[PATCH] vfs: Optimize dedupe comparison

* [PATCH] vfs: Optimize dedupe comparison
@ 2021-07-15 14:13 Nikolay Borisov
  2021-07-15 14:30 ` Matthew Wilcox
  0 siblings, 1 reply; 8+ messages in thread
From: Nikolay Borisov @ 2021-07-15 14:13 UTC (permalink / raw)
  To: linux-fsdevel; +Cc: viro, david, djwong, Nikolay Borisov

Currently the comparison method vfs_dedupe_file_range_compare utilizes
is a plain memcmp. This effectively means the code is doing byte-by-byte
comparison.

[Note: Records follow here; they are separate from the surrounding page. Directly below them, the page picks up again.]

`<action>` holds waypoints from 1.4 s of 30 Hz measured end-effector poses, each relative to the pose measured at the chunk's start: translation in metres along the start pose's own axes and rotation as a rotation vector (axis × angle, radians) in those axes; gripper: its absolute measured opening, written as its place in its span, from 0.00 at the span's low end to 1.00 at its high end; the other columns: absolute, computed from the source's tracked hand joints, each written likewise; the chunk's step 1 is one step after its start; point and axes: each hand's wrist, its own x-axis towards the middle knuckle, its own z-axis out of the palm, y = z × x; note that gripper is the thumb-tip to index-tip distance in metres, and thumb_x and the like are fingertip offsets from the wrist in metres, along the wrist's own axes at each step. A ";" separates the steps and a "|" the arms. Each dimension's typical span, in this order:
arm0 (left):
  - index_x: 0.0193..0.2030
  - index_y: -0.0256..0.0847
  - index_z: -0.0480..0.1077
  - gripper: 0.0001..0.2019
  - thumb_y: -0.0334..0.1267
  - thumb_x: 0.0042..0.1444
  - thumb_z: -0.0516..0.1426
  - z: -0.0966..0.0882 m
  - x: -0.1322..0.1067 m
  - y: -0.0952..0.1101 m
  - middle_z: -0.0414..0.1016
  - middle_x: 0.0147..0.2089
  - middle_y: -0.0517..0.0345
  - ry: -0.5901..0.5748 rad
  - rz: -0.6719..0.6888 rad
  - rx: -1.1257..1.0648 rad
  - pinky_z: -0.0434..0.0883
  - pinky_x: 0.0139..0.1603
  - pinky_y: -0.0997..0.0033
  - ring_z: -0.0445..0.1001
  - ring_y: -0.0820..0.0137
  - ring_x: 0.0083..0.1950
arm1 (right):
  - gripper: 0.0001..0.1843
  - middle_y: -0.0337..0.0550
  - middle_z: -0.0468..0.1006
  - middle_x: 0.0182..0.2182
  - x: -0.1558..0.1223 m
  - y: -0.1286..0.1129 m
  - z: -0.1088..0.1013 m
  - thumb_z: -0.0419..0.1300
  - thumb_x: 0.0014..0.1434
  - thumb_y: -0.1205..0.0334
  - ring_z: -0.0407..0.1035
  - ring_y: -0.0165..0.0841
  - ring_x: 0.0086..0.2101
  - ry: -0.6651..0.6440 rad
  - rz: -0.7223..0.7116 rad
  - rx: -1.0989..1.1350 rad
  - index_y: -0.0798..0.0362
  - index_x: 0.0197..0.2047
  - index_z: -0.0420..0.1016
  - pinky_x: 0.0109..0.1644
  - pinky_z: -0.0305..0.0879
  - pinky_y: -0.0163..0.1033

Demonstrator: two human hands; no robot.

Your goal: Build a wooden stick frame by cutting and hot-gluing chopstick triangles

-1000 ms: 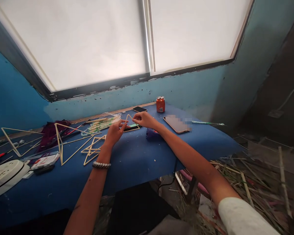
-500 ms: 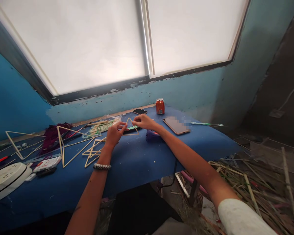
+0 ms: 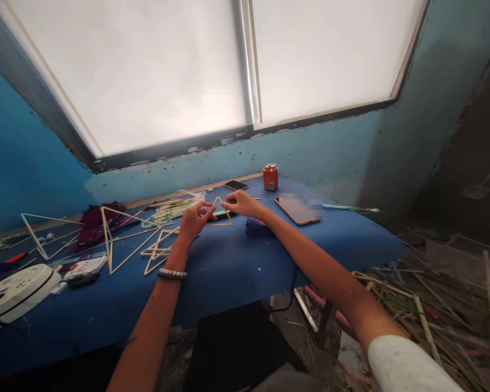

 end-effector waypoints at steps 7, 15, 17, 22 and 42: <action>0.36 0.43 0.73 0.13 0.50 0.63 0.57 0.001 0.000 -0.002 0.80 0.25 0.62 0.004 0.006 0.000 0.66 0.31 0.71 0.73 0.70 0.24 | 0.25 0.36 0.61 0.20 -0.002 -0.002 0.001 0.54 0.61 0.44 0.53 0.26 0.25 0.009 -0.001 -0.028 0.56 0.23 0.67 0.30 0.47 0.36; 0.31 0.42 0.73 0.15 0.51 0.60 0.59 0.000 0.001 -0.002 0.75 0.22 0.62 0.046 0.009 -0.029 0.63 0.30 0.71 0.71 0.71 0.24 | 0.24 0.37 0.66 0.22 -0.003 -0.002 0.004 0.56 0.61 0.42 0.56 0.27 0.26 0.039 -0.020 -0.058 0.56 0.26 0.69 0.31 0.49 0.36; 0.32 0.42 0.73 0.14 0.51 0.60 0.58 0.000 0.001 -0.001 0.76 0.23 0.62 0.041 0.008 -0.049 0.65 0.31 0.71 0.73 0.70 0.25 | 0.24 0.38 0.68 0.23 -0.003 -0.002 0.005 0.56 0.61 0.42 0.58 0.28 0.26 0.048 -0.031 -0.055 0.56 0.29 0.72 0.31 0.51 0.36; 0.35 0.42 0.74 0.13 0.50 0.61 0.57 0.001 0.002 -0.002 0.79 0.27 0.59 0.045 0.007 -0.088 0.69 0.35 0.71 0.77 0.69 0.31 | 0.23 0.39 0.72 0.24 -0.003 0.000 0.004 0.57 0.61 0.42 0.61 0.28 0.27 0.078 -0.041 -0.055 0.56 0.32 0.76 0.33 0.53 0.36; 0.38 0.41 0.74 0.10 0.45 0.61 0.57 0.003 0.002 -0.004 0.82 0.35 0.55 -0.005 0.053 -0.083 0.70 0.36 0.71 0.78 0.68 0.36 | 0.14 0.40 0.76 0.27 -0.005 0.005 0.006 0.60 0.60 0.55 0.64 0.28 0.28 0.043 -0.027 -0.134 0.56 0.34 0.80 0.34 0.53 0.35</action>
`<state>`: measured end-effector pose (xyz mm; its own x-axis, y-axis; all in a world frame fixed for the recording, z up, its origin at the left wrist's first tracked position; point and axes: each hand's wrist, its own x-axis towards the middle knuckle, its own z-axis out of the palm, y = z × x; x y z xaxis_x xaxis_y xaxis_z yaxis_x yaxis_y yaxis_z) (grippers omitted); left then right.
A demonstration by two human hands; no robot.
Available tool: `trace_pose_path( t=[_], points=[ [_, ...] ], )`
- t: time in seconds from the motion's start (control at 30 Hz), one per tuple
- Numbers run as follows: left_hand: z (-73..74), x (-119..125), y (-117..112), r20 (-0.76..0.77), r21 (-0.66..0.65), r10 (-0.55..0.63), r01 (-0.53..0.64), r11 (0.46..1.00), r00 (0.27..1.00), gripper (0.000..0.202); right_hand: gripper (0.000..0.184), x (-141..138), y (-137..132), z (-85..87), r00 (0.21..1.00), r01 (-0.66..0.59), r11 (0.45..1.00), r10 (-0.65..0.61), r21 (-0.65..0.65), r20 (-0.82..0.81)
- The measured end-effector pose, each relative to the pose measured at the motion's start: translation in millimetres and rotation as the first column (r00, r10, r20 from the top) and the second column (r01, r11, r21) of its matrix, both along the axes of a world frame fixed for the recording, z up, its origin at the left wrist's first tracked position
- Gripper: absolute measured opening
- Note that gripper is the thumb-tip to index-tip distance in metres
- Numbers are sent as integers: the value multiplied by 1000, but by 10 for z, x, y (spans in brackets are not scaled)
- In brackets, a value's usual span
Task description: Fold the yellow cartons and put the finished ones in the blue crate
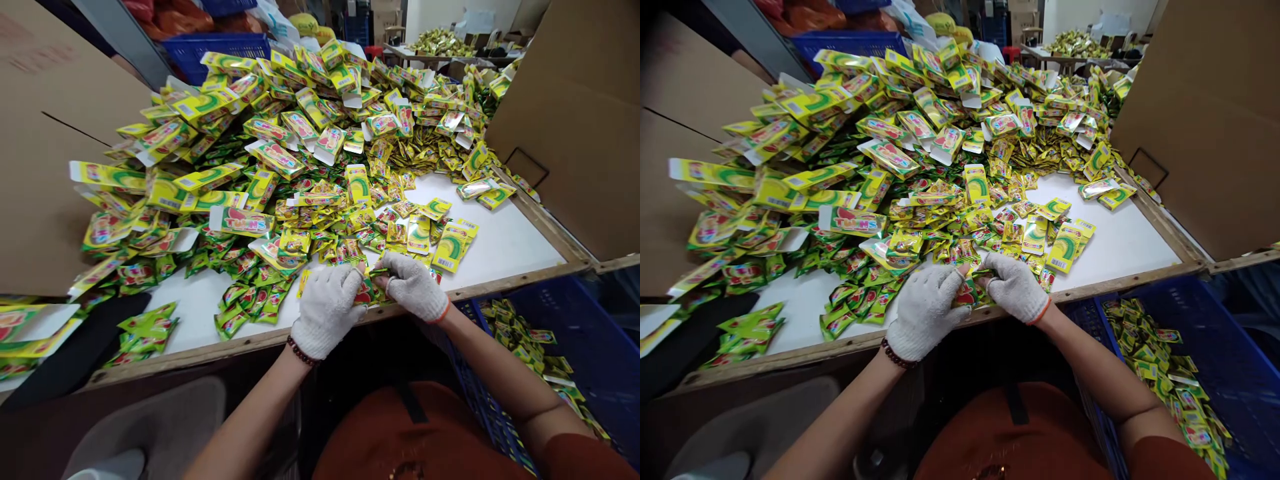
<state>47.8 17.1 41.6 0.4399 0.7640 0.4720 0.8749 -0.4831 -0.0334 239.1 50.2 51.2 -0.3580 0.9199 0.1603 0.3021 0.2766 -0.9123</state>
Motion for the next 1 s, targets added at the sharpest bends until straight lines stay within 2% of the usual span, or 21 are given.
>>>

Instead, the code could do word-sized comparison without
adverse effect on performance, provided that the comparison's length is
at least as big as the native word size, as well as resulting memory
addresses are properly aligned.

On a workload consisting of running duperemove (a userspace program
doing deduplication of duplicated extents) on a fully-duplicated
dataset, consisting of 80g spread among 20k 4m files I get the following
results:

		Unpatched:		Patched:
real		21m45.275s		21m14.445s
user		0m0.986s		0m0.933s
sys		1m30.734s		1m8.900s (-25%)

Notable changes in the perf profiles:
 .... omitted for brevity ....
     0.29%     +1.01%  [kernel.vmlinux]         [k] vfs_dedupe_file_range_compare.constprop.0
    23.62%             [kernel.vmlinux]         [k] memcmp
 .... omitted for brevity ....

The memcmp is being eliminated altogether and instead is replaced by the
newly introduced loop in vfs_dedupe_file_range_compare, hence the
increase of cycles spent there by 1%.

Signed-off-by: Nikolay Borisov <nborisov@suse.com>
---
 fs/remap_range.c | 31 +++++++++++++++++++++++++++++--
 1 file changed, 29 insertions(+), 2 deletions(-)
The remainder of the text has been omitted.